A. Schematic representation of wild type Smad2 and Smad3. Smad2 has one phosphorylation site, threonine 8, in the MH1 domain (N-terminal domain), four phosphorylation sites in the linker region, threonine 220, serines 245, 250 and 255, and the SXS motif in the MH2 (C-terminal) domain. Smad3 has one phosphorylation site, threonine 8, in the MH1 domain (N-terminal domain), four phosphorylation sites in the linker region, threonine 179, serines 204, 208 and 213, and the SXS motif in the MH2 domain.

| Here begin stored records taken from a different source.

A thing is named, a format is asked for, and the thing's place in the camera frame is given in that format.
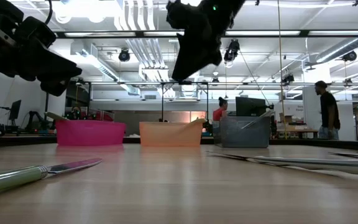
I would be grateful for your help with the person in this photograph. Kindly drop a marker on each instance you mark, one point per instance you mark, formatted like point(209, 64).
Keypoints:
point(218, 113)
point(329, 109)
point(75, 112)

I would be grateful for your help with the grey plastic bin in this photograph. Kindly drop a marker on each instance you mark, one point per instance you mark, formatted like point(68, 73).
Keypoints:
point(244, 133)

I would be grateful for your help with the black computer monitor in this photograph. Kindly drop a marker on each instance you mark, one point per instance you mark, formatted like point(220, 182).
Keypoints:
point(250, 107)

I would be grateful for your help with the black ceiling spotlight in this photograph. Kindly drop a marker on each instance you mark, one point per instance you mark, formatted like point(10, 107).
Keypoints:
point(349, 56)
point(232, 49)
point(287, 79)
point(124, 55)

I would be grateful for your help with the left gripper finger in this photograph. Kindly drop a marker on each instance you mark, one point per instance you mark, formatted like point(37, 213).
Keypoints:
point(61, 63)
point(54, 74)

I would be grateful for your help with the black overhead frame bar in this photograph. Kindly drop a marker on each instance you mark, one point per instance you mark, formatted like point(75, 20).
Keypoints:
point(120, 34)

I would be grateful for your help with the black background rig frame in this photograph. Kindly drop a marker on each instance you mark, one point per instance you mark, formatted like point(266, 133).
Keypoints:
point(162, 102)

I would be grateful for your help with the black table frame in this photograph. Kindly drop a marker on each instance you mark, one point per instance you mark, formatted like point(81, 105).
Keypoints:
point(17, 141)

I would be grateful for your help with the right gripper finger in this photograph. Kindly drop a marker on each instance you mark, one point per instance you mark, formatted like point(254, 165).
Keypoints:
point(188, 59)
point(211, 53)

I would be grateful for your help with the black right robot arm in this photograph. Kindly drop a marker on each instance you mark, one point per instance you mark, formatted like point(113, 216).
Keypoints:
point(235, 4)

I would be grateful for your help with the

B. High constitutive phosphorylation of Smad2 and Smad3 at the linker region in WM793 and 1205LU melanoma lines and not in melanocytes. The two melanoma lines, 1205LU and WM793, and the melanocytes were serum-starved overnight, before protein extraction. Immunoblot experiments using polyclonal antibodies against: Both phosphoSmad3 (Thr179) and phosphoSmad2 (Thr220); phosphoSmad2 (Ser245/250/255); phosphoSmad3 (Ser204); phosphoSmad3 (Ser208); both phosphoSmad3 (Thr8) and phosphoSmad2 (Thr8); total Smad3; total Smad2. C. Constitutive linker phosphorylation of Smad2 and Smad3 in a panel of human melanoma cell lines from different melanoma stages. The human melanoma lines were derived from Radial Growth Phase (RGP): 1: WM35; 2: 1552c; Vertical Growth Phase (VGP): 3: WM793; 4: WM278; 5: A2058; 6: SKMEL2; 7: SKMEL5; 8: SKMEL28; 9: SKMEL31; 10: HT144; primary melanomas and metastatic (Met.) melanomas: 11: WM1617; 12: C8161; 13: 1205LU. Cells were serum-starved overnight, before protein extraction as in B. p: phospho. S: Ser; T: Thr. Actin expression was used as a control.